***** SOURCE DATA *****
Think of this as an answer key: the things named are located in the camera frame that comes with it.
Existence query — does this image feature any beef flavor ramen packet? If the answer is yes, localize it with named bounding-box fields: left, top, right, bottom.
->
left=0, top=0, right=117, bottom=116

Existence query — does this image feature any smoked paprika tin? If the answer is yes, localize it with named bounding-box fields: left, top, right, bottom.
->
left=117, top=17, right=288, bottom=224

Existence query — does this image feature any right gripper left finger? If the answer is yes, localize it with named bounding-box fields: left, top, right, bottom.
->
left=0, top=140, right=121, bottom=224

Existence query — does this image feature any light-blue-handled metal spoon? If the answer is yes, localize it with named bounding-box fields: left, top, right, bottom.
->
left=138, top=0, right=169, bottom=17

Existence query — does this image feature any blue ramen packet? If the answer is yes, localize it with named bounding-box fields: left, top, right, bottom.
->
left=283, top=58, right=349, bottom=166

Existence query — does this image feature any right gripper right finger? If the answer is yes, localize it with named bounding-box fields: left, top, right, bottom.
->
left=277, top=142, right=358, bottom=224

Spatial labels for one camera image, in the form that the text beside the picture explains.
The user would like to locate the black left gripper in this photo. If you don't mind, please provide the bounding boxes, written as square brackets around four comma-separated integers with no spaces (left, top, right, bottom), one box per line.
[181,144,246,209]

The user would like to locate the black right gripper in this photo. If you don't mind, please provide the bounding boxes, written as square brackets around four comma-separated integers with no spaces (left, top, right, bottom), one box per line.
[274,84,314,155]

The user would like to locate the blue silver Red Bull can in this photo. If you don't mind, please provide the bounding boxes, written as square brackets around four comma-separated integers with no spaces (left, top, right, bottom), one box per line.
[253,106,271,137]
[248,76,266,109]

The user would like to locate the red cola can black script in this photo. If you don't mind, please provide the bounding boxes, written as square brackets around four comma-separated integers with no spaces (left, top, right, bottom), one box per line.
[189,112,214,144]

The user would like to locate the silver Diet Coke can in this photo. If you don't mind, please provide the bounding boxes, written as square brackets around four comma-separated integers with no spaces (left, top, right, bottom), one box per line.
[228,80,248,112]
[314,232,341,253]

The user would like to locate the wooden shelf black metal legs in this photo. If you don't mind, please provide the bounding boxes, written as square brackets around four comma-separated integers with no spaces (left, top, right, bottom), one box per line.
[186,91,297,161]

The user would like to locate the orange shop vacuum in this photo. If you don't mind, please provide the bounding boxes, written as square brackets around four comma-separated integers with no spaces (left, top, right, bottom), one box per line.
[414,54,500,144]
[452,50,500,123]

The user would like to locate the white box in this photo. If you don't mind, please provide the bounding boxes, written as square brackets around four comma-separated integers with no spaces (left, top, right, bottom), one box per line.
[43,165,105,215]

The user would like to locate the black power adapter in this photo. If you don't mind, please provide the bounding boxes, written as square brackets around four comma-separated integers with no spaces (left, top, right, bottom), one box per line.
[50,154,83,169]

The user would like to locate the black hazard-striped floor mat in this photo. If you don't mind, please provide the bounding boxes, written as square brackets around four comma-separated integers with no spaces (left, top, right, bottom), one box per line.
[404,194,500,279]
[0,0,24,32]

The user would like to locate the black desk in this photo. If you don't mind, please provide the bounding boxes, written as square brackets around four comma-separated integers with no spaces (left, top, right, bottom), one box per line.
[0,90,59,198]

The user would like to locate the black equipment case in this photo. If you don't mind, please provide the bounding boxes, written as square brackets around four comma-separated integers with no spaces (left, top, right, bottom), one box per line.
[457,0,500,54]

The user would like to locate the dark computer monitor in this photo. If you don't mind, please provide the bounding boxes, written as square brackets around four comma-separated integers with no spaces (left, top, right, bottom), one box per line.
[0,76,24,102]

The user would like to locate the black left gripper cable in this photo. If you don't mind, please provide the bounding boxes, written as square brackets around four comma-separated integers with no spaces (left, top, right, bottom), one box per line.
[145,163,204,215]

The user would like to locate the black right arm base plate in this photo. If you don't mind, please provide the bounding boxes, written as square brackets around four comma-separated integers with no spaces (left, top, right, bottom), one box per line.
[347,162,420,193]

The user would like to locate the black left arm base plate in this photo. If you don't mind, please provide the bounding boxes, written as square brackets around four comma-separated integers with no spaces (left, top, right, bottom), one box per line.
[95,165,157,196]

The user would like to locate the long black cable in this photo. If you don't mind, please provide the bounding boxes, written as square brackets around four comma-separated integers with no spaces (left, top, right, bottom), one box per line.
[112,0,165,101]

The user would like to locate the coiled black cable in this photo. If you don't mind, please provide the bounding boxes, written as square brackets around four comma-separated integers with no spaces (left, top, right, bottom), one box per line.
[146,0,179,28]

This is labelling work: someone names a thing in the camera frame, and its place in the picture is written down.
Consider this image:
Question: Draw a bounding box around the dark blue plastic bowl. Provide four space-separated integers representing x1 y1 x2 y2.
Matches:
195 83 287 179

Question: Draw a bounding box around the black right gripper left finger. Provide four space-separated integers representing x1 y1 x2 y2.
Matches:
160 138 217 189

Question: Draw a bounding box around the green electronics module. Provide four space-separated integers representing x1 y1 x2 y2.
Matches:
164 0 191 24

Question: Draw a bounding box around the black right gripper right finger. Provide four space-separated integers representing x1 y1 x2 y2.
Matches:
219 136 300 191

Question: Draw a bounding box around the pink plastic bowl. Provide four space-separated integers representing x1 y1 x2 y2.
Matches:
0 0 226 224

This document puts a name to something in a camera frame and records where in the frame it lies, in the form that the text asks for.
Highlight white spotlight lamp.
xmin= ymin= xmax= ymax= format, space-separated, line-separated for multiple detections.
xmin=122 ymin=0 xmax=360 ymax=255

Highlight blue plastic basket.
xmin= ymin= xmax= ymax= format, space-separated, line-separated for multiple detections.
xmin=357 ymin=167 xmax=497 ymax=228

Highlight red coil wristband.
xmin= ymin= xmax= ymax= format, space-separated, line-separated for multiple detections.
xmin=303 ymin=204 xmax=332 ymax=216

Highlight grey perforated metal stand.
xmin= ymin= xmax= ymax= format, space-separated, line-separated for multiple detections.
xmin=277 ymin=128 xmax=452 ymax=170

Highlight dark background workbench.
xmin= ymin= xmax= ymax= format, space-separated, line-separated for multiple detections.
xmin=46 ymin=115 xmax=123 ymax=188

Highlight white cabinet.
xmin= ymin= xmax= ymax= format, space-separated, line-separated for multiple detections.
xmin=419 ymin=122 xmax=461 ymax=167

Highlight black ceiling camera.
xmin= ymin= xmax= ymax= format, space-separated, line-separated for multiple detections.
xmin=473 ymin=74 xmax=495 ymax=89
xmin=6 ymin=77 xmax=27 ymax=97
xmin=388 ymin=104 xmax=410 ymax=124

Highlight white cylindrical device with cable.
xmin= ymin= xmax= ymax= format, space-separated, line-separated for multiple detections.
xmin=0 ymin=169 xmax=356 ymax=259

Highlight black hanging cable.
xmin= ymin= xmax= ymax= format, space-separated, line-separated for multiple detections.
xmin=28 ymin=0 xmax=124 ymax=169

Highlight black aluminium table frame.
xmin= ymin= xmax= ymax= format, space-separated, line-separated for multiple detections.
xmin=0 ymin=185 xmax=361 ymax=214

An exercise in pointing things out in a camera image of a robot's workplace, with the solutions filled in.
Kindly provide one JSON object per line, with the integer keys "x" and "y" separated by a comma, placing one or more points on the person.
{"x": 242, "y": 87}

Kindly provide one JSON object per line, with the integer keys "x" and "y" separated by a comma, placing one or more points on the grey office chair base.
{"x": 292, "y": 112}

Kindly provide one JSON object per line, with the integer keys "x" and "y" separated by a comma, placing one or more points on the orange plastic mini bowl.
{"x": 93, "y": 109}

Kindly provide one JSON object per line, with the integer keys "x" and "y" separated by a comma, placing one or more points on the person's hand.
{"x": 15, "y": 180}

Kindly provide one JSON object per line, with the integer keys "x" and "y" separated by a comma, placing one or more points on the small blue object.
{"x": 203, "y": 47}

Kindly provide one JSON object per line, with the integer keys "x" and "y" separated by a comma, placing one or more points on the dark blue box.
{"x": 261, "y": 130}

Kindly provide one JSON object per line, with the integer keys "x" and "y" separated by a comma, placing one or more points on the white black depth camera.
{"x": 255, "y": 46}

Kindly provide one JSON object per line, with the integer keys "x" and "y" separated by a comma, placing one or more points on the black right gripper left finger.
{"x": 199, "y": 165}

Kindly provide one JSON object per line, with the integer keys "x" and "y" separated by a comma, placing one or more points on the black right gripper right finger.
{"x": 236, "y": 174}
*****
**TASK ITEM**
Check every line of the material for the string "Highlight" and give the number of lines that have it, without anything else.

**TASK RESPONSE**
10